Work to be completed - When you reach the line with "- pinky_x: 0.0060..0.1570" in the data below, begin printing lines exactly, and stop once the line with "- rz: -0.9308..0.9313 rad" has been printed.

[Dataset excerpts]

^^^^^^^^^^^^^^^^

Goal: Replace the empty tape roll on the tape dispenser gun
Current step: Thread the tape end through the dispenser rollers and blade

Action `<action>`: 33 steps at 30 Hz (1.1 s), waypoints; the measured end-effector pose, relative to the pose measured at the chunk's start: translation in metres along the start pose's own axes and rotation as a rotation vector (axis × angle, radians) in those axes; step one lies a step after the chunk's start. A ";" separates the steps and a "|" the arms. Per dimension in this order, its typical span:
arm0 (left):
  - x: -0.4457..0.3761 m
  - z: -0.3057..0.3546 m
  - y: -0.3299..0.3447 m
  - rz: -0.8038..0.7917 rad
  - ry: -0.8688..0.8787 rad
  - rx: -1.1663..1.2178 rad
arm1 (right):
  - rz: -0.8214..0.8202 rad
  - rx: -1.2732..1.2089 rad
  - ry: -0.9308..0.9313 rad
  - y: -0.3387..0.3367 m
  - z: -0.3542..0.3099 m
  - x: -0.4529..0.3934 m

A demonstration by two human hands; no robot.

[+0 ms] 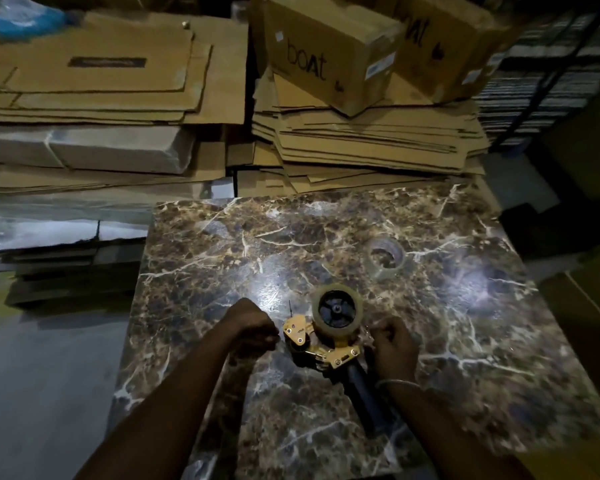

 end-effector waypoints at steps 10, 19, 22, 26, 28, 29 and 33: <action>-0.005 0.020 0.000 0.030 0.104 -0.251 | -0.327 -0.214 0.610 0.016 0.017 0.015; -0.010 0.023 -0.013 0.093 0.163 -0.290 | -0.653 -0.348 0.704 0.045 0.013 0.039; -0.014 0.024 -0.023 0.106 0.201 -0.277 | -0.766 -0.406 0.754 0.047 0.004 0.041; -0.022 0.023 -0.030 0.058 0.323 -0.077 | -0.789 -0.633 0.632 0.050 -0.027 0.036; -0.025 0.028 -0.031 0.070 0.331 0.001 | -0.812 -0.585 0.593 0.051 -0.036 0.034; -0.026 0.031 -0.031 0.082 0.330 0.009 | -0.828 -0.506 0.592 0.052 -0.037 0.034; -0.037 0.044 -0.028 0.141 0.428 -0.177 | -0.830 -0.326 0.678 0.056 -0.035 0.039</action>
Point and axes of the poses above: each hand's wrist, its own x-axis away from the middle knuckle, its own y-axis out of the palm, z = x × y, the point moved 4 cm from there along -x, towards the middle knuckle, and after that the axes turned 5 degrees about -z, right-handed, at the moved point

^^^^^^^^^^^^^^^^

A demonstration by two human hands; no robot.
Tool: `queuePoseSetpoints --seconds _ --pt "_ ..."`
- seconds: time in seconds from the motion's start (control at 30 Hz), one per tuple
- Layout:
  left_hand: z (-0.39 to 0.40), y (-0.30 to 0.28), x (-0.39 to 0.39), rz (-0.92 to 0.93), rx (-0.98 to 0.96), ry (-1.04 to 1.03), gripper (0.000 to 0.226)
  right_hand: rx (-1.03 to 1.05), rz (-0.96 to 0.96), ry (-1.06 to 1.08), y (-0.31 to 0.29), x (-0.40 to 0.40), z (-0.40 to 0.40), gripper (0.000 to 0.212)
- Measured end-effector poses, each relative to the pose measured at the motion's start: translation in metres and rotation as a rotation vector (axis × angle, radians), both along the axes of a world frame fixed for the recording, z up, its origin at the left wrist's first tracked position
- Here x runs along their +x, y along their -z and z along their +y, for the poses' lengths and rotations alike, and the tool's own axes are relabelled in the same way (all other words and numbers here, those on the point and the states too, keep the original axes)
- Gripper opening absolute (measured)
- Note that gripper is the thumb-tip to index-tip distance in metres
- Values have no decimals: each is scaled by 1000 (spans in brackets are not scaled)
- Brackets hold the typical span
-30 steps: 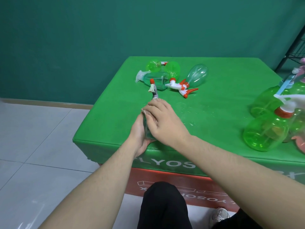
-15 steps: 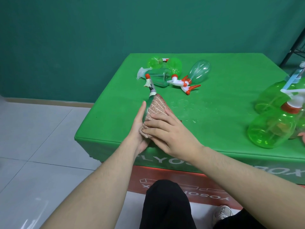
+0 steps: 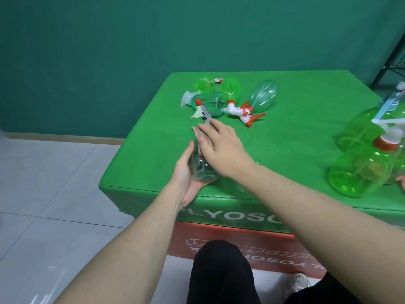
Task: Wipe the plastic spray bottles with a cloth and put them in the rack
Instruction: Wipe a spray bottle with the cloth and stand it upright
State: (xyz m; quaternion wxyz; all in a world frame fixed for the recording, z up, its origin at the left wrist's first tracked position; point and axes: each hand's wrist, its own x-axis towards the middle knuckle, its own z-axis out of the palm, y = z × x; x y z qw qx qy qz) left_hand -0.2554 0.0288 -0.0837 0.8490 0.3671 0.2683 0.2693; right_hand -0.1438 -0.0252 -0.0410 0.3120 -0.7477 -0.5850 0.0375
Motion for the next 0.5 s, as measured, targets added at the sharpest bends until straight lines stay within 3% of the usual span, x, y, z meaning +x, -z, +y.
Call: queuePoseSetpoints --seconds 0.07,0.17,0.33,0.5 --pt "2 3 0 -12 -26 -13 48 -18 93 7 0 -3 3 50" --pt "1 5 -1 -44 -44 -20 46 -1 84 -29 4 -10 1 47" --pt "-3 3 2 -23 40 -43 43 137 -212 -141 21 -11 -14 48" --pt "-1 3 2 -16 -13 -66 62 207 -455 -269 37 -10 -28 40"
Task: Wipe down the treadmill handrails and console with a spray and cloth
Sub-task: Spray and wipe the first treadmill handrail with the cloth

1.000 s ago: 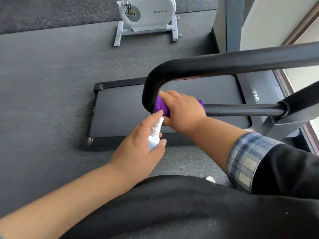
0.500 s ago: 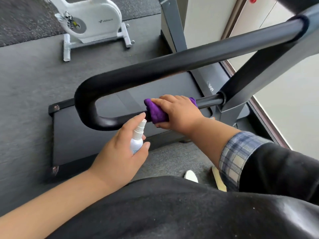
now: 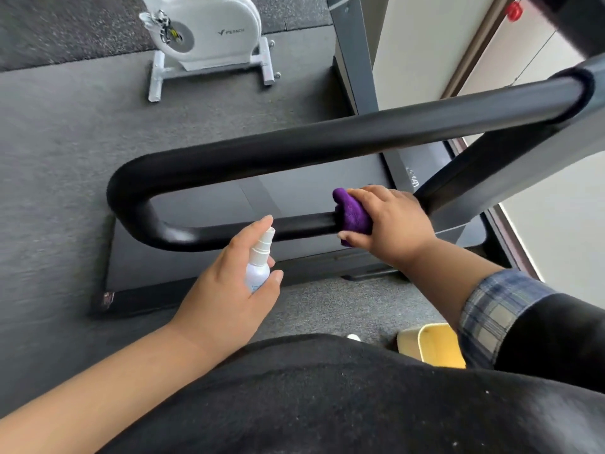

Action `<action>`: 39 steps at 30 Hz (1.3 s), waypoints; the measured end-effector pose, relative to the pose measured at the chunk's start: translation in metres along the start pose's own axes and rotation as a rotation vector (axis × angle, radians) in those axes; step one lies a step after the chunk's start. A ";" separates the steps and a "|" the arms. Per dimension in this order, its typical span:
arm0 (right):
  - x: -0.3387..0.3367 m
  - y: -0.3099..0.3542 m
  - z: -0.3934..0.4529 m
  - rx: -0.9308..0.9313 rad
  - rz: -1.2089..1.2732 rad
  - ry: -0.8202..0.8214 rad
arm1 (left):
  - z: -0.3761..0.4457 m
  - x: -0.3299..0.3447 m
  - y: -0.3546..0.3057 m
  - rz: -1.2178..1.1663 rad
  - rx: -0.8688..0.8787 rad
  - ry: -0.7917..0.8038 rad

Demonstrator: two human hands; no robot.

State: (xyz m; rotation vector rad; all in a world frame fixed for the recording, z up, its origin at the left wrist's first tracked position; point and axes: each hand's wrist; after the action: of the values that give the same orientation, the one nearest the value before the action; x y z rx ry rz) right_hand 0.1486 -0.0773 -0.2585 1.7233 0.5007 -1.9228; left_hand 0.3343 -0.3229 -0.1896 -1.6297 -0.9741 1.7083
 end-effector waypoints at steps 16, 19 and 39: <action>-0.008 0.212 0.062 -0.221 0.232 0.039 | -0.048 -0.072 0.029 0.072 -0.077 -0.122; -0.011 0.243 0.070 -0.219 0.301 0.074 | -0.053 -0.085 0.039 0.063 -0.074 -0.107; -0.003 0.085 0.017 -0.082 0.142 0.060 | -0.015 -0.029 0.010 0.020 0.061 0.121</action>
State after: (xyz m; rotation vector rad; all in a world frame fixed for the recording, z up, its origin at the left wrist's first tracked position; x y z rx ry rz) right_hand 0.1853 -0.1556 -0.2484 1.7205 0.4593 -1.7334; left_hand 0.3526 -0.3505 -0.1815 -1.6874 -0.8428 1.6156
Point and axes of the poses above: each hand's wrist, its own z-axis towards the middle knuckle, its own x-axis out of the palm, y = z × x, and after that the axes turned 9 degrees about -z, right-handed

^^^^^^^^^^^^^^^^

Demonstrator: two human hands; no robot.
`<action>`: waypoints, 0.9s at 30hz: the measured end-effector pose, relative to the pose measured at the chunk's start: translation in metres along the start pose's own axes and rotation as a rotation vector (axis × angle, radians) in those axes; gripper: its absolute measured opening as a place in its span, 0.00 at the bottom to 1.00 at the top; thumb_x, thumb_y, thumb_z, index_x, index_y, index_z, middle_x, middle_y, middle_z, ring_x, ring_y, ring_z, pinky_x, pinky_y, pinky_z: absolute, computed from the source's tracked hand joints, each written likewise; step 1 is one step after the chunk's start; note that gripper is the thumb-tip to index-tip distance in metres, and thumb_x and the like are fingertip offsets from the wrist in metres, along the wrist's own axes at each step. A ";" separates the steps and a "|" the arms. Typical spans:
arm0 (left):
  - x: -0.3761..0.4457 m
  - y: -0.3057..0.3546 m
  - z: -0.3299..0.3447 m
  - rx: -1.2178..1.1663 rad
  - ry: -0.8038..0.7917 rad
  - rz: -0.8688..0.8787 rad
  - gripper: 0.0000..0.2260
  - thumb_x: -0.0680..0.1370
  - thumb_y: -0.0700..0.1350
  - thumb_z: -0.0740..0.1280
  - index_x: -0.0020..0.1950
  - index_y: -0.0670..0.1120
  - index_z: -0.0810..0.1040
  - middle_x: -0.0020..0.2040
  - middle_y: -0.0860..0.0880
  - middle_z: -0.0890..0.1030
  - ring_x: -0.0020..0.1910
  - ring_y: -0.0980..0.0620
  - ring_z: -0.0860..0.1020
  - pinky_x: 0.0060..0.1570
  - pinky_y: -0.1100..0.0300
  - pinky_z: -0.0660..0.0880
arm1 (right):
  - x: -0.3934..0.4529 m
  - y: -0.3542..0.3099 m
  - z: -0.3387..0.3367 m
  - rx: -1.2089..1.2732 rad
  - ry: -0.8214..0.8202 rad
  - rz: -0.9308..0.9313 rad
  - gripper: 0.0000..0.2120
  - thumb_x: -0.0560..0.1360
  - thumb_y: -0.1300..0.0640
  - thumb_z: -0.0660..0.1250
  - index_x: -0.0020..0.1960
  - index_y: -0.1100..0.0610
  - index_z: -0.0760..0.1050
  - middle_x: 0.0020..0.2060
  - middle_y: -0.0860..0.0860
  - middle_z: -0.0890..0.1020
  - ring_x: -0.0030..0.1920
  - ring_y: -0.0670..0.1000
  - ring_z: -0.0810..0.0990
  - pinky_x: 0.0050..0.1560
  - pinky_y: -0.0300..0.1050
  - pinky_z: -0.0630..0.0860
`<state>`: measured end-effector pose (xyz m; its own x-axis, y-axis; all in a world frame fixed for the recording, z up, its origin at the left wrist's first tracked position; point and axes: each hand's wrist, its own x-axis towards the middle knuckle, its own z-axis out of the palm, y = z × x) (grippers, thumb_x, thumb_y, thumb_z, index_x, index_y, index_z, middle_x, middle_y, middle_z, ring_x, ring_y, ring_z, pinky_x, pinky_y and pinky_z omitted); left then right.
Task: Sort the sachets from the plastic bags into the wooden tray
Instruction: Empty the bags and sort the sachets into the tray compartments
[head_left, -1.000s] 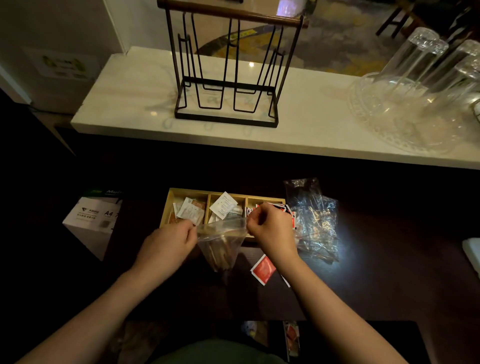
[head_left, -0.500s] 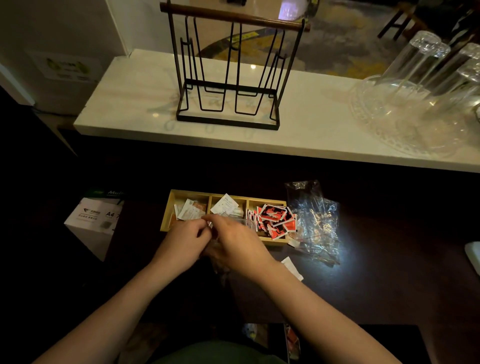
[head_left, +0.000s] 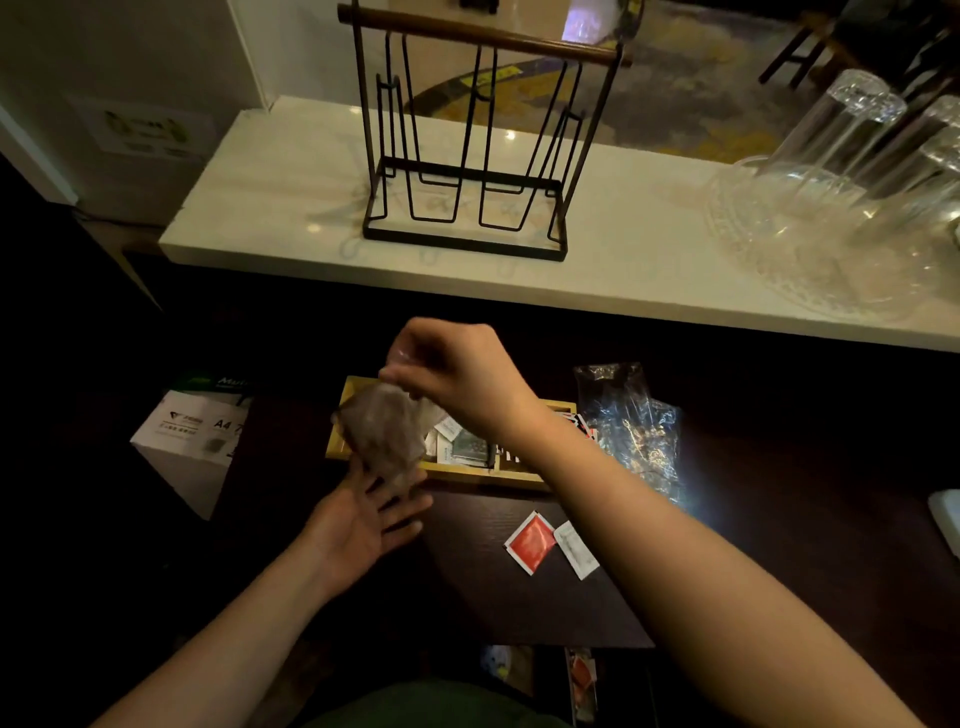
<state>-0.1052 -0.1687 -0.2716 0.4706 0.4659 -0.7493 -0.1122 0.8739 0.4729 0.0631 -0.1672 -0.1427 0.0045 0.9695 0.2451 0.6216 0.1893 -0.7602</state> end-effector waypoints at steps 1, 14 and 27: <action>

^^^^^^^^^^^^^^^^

Result of this exercise -
  - pinky_x: 0.0060..0.1570
  - pinky_y: -0.1100..0.0300
  - pinky_z: -0.0660..0.0880
arm1 (right):
  - x: -0.3934..0.4529 m
  - y: -0.3542..0.3099 m
  - z: -0.3387..0.3367 m
  - rx: -1.2089..1.2732 rad
  - ry: -0.8214..0.8202 rad
  - rz: -0.9308..0.9313 rad

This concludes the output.